Print the first line of the data below and every one after it, through the line containing "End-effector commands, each", exactly as written.

▬▬▬▬▬▬▬▬▬▬

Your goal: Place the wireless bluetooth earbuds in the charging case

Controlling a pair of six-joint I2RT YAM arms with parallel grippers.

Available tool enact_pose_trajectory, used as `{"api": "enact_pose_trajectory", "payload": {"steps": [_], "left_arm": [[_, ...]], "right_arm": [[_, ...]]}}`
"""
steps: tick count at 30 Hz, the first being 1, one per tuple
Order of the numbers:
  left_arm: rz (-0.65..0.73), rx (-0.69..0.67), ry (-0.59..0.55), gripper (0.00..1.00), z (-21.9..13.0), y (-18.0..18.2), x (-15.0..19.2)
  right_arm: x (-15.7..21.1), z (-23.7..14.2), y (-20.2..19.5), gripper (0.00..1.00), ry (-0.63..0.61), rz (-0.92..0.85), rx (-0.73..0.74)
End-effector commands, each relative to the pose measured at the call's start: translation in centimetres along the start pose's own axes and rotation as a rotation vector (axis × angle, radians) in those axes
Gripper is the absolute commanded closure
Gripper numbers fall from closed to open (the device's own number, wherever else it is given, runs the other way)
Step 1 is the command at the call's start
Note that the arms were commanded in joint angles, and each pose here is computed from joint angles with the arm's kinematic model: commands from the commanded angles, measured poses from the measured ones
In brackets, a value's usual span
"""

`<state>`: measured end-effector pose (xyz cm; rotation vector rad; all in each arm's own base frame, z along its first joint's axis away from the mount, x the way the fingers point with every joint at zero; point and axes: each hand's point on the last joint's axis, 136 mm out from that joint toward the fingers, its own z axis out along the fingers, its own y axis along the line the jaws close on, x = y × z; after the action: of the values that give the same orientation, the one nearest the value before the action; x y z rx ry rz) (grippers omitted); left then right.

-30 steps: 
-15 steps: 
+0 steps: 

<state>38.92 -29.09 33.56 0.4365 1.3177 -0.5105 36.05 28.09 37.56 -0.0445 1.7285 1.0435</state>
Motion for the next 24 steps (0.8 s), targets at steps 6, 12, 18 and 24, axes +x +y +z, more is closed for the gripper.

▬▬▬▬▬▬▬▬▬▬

- Reply
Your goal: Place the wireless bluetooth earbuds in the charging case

Controlling a pair of six-joint I2RT YAM arms with parallel grippers.

Available tool enact_pose_trajectory, used as `{"api": "enact_pose_trajectory", "payload": {"steps": [_], "left_arm": [[_, ...]], "right_arm": [[_, ...]]}}`
"""
steps: tick count at 30 Hz, the first being 1, one per tuple
Order of the numbers:
  left_arm: rz (-0.65..0.73), rx (-0.69..0.67), ry (-0.59..0.55), gripper (0.00..1.00), z (-21.9..13.0), y (-18.0..18.2), x (-15.0..19.2)
  right_arm: x (-15.7..21.1), z (-23.7..14.2), y (-20.2..19.5), gripper (0.00..1.00), ry (-0.63..0.61), rz (-0.92..0.85), rx (-0.73..0.74)
End-effector commands, each relative to the pose measured at the call's start: translation in centimetres along the start pose's own axes and rotation as a rotation vector (axis × angle, radians) in those axes

Nothing further belongs to this answer.